The Seattle Mariners extended Felix Hernandez‘s contract on Thursday and many St. Louis Cardinal fans reacted quickly, feeling Adam Wainwright‘s price tag just went up.  The problem with that thought is simple, Hernandez is no Wainwright, he’s much, much better.

Cardinals Spring Baseball

Hernandez agreed to a deal that will keep him in Seattle for a reported financial windfall to the tune of seven years and $175 million.

That is not to say that Adam Wainwright is not a very good pitcher, we all know that he is.  It is not to say that Adam Wainwright will not be a very wealthy man when his contract is resolved, he most likely will.  But to say that Wainwright’s price will be based off of Hernandez’s price is a bit absurd.

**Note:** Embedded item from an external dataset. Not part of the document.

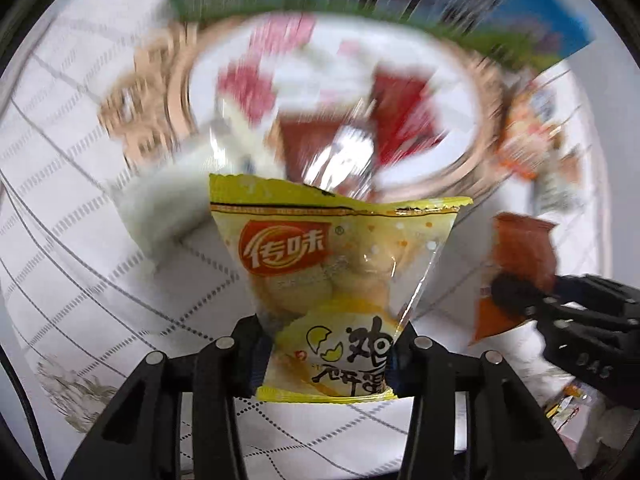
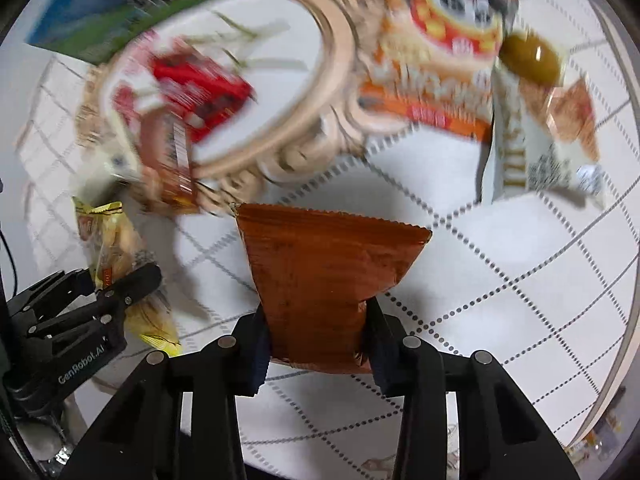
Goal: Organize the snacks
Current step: 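Carry both bags into the box and open both tools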
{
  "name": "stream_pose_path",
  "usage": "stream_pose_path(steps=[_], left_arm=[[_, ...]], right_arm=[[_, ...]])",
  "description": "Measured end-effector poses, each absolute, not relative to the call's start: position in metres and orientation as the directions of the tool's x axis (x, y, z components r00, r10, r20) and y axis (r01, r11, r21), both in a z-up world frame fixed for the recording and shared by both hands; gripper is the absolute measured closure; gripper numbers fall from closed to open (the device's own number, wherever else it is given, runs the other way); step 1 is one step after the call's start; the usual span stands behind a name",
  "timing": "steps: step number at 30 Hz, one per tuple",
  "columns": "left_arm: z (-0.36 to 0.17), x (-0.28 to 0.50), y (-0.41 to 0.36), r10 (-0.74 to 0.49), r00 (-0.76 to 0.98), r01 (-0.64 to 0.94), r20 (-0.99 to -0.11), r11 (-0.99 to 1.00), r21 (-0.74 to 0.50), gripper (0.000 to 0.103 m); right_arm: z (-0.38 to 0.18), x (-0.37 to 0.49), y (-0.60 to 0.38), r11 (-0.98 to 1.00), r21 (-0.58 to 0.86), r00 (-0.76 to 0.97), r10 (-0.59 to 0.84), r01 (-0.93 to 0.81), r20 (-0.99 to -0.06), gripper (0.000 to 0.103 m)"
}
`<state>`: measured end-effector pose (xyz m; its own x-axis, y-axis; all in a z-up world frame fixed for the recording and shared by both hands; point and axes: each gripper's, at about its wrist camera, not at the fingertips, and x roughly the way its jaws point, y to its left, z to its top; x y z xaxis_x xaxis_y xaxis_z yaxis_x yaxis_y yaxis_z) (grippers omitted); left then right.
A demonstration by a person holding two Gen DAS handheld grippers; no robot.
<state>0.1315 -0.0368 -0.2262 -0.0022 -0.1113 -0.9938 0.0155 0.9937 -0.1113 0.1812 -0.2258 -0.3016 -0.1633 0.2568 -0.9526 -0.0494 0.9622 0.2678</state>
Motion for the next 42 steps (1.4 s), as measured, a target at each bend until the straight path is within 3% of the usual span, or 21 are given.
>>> stream_pose_path(steps=[8,14,21,31,32,34,36,38,42], left_arm=[[-0.093,0.216,-0.05,-0.22,0.228,0.078,-0.949,0.975,-0.207,0.061],[-0.053,0.293,-0.053,-0.192,0.285,0.074,-0.939,0.981,-0.178,0.061],[-0.088,0.383,-0.073,-0.244,0.13,0.066,-0.961,0.969,-0.237,0.061],[-0.161,0.453,-0.097,-0.202,-0.05,0.059,-0.978,0.977,-0.205,0.06],[-0.163,0.457,-0.099,-0.191,-0.064,0.055,-0.979,0.979,-0.195,0.059],[-0.173,0.461,-0.094,-0.189,-0.079,0.039,-0.979,0.98,-0.193,0.054],[-0.176,0.466,-0.089,-0.197,-0.079,0.026,-0.977,0.979,-0.2,0.034],[-0.176,0.466,-0.086,-0.189,-0.068,0.03,-0.98,0.981,-0.191,0.025],[-0.173,0.462,-0.079,-0.168,-0.039,0.023,-0.985,0.985,-0.169,0.024]], right_arm=[[-0.177,0.22,-0.26,0.915,0.394,0.03,0.398,-0.08,-0.917,0.061],[-0.111,0.302,-0.266,0.917,0.387,0.187,0.399,-0.099,-0.898,0.061],[-0.128,0.411,-0.248,0.953,0.294,0.205,0.302,-0.07,-0.931,0.061],[-0.191,0.52,-0.239,0.973,0.227,0.099,0.23,-0.042,-0.968,0.059],[-0.197,0.527,-0.24,0.973,0.226,0.08,0.228,-0.037,-0.97,0.057],[-0.206,0.535,-0.24,0.976,0.217,0.047,0.218,-0.027,-0.975,0.034],[-0.207,0.538,-0.243,0.979,0.203,0.048,0.204,-0.017,-0.978,0.028],[-0.209,0.54,-0.246,0.976,0.217,0.046,0.217,-0.01,-0.975,0.027],[-0.21,0.537,-0.25,0.976,0.218,0.044,0.218,-0.008,-0.975,0.027]])
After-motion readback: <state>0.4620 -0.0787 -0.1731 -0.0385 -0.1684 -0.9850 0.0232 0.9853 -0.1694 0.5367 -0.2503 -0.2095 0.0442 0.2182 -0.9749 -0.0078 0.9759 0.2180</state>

Both of them debuted in the same year for the team they still play for, the Mariners and Cardinals respectively, and both were due to hit free agency at the same time, after the 2013 season.  That is where the comparisons end, however.

We can start with the obvious point of age.  Hernandez (26) is five years a junior to Wainwright (31).  If you are giving a seven year deal to a pitcher, you would do so to a pitcher Hernandez’s age, not Wanwright’s.  Beyond that, Hernandez has not spent any significant time on the disabled list, has substantially better career numbers, and has earned many more accolades than his St. Louis counterpart.

Tale Of The Tape
Wainwright Hernandez
80 Wins 98
1 20 Win Seasons 0
3.15 ERA 3.22
908 Strikeouts 1487
1073 Innings Pitched 1620.1
214 Games 238
11 Complete Games 23
4 Shutouts 9
1 All Star Selections 3
0 Cy Youngs 1
1 Arm Surgeries 0
1 Missed Seasons 0

That graph shows two very good pitchers.  It also shows one with an injury history, that is older, and is not quite on the same level.

Hernandez translated his career into a $25 million a year payout.  Wainwright will probably look to translate his into $20 million a year for a much shorter period of time.

Calm down, Cardinal Fans, the price of King Felix had little to no impact on the cost of Adam Wainwright.  That price was set before and I highly doubt it moved at all with this news.

Bill Ivie is the editor here at I-70 Baseball
Follow him on Twitter here.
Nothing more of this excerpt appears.